For those who share my taste in jazz/rock: Bitches Brew Live (Columbia Legacy, 2011), recorded at Newport a month before they went into the studio, a totally phenomenal set; Return to Forever: The Mothership Returns (Eagle Rock, 2012), a great recording, easily the best capture ever of those three guys, partly because of the sweet production values and partly due to the addition of Ponty and Gambale—the stylistic variables they brought to the table stretched the three principals way beyond the old meters and grooves, and helped to get those tunes to swing; and Mercy, Pity, Peace & Love (MoonJune, 2012). Leonardo Pavkovic is doing so much with his label to make a place for Jazz/Rock 2.0, to get people past the snobbery of "Is it jazz, or is it Jazz, or is it Jazz" arguments. Fourteen from Lorraine Feather and Stephanie Trick, a.k.a. Nouveau Stride, which will blow away the fans of Lorraine's "lyricizing" of trad jazz tunes and make them think they've died and gone to heaven... Stephanie Trick's stride piano technique and touch have advanced so far that in a blindfold test, you'd guess she was male and black, with hands the size of McCoy Tyner's. Big Bands Live: Duke Ellington Orchestra (JazzHaus, 2012), the live recording I mentioned earlier, a beautiful remastering of Duke's band like you've never heard it before. Really, because unless you were there in Germany—or even if you were—you never could have heard it with this fidelity. Toots Thielemans: Yesterday and Today (Out of Blue/NAXOS, 2012), a 2-CD compilation of rare and unreleased material. He's the world's reigning champion chromatic harmonica player, and a master guitarist; in his 91 years on Earth, Toots has played with Jaco Pastorius, Miles Davis, George Shearing, Quincy Jones... Billy Joel once flew to Paris just to talk him into playing on a single track on one of his albums. People sometimes loosely say a musician has "played with everybody," but Toots may have actually played...with...everybody.

What inspired you to write about jazz?
Reading jazz criticism, good and bad both. The good ones like Leonard Feather, Nat Hentoff, Len Lyons, Will Friedwald, made me want to hear the music they reviewed, and also convinced me I could write about jazz, too. All the bad ones, the ones who inspired Thelonious Monk to say "Writing about jazz is like dancing about architecture," would always piss me off and inspire me to write something useful. It was fated.

What do you like to do in your free time? Any hobbies?
Sleep, when I can arrange it... There's not a lot of free time lately, but I'm usually doing what I enjoy anyway, writing and editing, so that's okay. When I can, I like to do get out of town and do some traveling and hiking, and I carry a camera and tripod along. I do some drawing and painting. California's dramatic terrain makes short jaunts possible to the Mojave Desert, Pacific Ocean, the Sierra Nevada mountain range. The hard part is just getting into a car and leaving the city.

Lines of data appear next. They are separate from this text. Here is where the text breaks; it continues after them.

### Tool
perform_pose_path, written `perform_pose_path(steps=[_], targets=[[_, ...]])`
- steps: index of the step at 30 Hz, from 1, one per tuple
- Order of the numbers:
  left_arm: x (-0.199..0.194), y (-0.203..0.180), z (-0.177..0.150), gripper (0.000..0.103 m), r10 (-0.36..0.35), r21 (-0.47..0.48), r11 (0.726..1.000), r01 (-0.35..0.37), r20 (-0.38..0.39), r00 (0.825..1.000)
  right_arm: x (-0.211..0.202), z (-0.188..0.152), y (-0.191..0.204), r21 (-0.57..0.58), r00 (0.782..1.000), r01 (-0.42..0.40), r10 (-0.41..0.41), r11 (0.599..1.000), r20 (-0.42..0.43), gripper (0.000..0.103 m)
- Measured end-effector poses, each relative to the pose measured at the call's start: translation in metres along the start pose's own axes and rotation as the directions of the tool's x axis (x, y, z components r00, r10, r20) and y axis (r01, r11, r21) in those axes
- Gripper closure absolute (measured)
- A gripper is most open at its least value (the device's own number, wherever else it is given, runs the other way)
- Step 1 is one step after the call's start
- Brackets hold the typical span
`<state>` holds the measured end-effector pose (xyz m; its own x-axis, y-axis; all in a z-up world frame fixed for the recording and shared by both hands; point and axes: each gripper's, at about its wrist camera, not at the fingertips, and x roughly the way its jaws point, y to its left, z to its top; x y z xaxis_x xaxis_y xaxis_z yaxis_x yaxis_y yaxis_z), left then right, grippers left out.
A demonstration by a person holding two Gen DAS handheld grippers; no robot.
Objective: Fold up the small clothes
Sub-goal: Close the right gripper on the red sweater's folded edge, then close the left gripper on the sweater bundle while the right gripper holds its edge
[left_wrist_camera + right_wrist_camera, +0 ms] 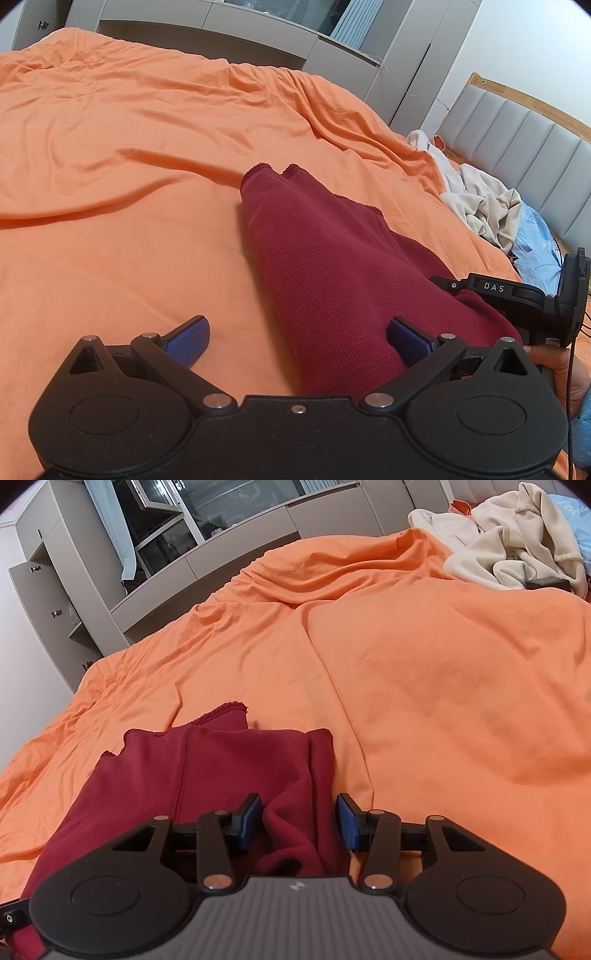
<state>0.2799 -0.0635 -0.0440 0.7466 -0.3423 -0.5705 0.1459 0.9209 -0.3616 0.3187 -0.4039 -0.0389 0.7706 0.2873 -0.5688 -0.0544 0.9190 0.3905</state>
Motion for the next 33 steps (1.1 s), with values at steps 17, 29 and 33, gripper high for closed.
perform_pose_path(steps=[17, 29, 33], targets=[[0.007, 0.011, 0.026, 0.0, -0.077, -0.084, 0.994, 0.071, -0.065, 0.995, 0.001, -0.001, 0.001, -0.005, 1.0, 0.0, 0.0, 1.0, -0.002, 0.053], [0.023, 0.02, 0.018, 0.0, -0.112, -0.12, 0.987, 0.107, -0.039, 0.993, 0.002, -0.001, 0.001, -0.001, 1.0, 0.0, 0.0, 1.0, -0.006, 0.053], [0.024, 0.021, 0.017, 0.0, -0.11, -0.117, 0.987, 0.105, -0.036, 0.993, 0.002, -0.001, 0.001, 0.001, 1.0, 0.0, 0.0, 1.0, -0.006, 0.053]])
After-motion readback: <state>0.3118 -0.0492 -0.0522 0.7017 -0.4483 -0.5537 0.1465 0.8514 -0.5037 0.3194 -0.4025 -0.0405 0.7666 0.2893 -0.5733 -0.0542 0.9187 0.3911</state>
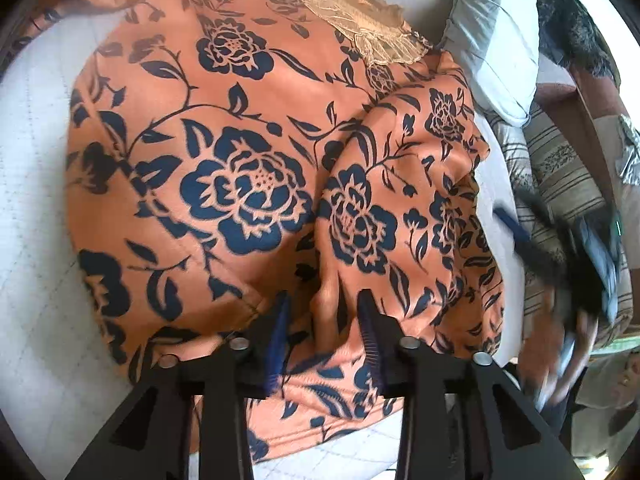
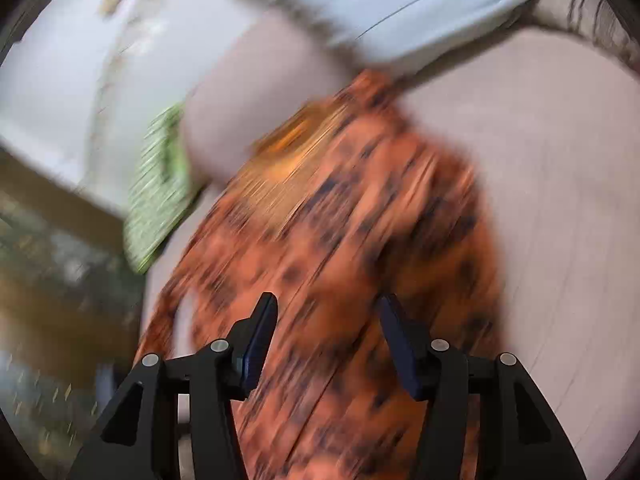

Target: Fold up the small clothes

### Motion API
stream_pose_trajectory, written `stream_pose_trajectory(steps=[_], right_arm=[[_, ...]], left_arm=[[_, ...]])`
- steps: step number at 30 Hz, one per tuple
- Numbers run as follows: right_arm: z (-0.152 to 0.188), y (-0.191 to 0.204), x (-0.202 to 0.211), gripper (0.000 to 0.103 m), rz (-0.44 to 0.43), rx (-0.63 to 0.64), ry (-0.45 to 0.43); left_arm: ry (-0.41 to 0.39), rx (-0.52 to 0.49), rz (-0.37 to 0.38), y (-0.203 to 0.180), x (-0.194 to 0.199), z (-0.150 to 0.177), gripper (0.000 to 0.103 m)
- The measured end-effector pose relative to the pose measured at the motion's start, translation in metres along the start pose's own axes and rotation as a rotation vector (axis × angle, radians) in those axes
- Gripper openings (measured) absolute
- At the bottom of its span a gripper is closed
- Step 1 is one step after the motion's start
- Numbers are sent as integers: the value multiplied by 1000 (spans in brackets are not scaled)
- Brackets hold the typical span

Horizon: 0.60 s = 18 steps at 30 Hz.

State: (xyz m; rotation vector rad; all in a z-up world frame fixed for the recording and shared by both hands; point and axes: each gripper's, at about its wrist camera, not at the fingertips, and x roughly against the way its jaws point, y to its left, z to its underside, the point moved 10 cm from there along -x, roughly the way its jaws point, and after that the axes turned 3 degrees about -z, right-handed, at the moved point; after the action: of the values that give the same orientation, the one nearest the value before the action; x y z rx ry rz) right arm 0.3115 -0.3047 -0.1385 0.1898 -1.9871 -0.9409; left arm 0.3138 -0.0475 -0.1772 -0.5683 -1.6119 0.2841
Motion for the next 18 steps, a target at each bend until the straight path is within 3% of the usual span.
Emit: stream_pose_trajectory(steps=[3, 7, 8, 10, 11, 12, 13, 16, 18], right_arm=[[62, 18, -12, 52, -56, -3, 117], [111, 28, -39, 41, -62, 3, 232], [119, 30, -46, 33, -54, 32, 259], [127, 25, -54, 17, 39, 86, 258], [128, 26, -54, 6, 30, 87, 263], [130, 31, -51, 6, 6, 72, 269], [129, 36, -45, 6, -1, 68, 256], [128, 61, -9, 5, -56, 76, 206], [130, 64, 5, 5, -41, 89, 195]], left_arm=[[-15, 10, -17, 3, 10, 11, 35], [-56, 1, 3, -1, 18, 28, 35], [-77, 5, -11, 4, 16, 28, 35], [-95, 32, -12, 12, 10, 27, 31], [-94, 44, -1, 14, 9, 28, 26], [-94, 50, -1, 15, 13, 29, 11], [-97, 34, 25, 9, 20, 32, 6], [-78, 65, 159, 1, 37, 38, 4], [-53, 82, 156, 9, 36, 39, 4]])
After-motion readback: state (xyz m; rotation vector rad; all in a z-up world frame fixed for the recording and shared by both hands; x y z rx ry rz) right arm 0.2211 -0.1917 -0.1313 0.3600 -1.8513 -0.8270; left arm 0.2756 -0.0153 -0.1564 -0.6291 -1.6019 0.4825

What role does jazz music play in your life?
I'm usually listening to jazz wherever I am, certainly more jazz than any other musical genre. Classical European music is what I heard in school, and I still listen to it. I grew up with Jimi Hendrix, Cream, the Rolling Stones, so I'll always listen to rock and roll... the Beatles, and Bob Dylan, of course, who defy genre. My mother's big band record collection that included George Gershwin and Artie Shaw really flipped my switch, so when I eventually heard Return to Forever's 1974 recording Where Have I Known You Before (Polydor, 1974), that was it. It pretty much became "all jazz, all the time" after I backtracked to Bitches Brew (Columbia, 1970). That revolutionary recording may well be the most important in the last fifty years, not just because it emancipated jazz, but because in the process of embracing the current culture, jazz was likely brought back from the brink of extinction by becoming relevant and inviting again—people were finally getting up on their feet and dancing to the music, or at least dancing in their heads.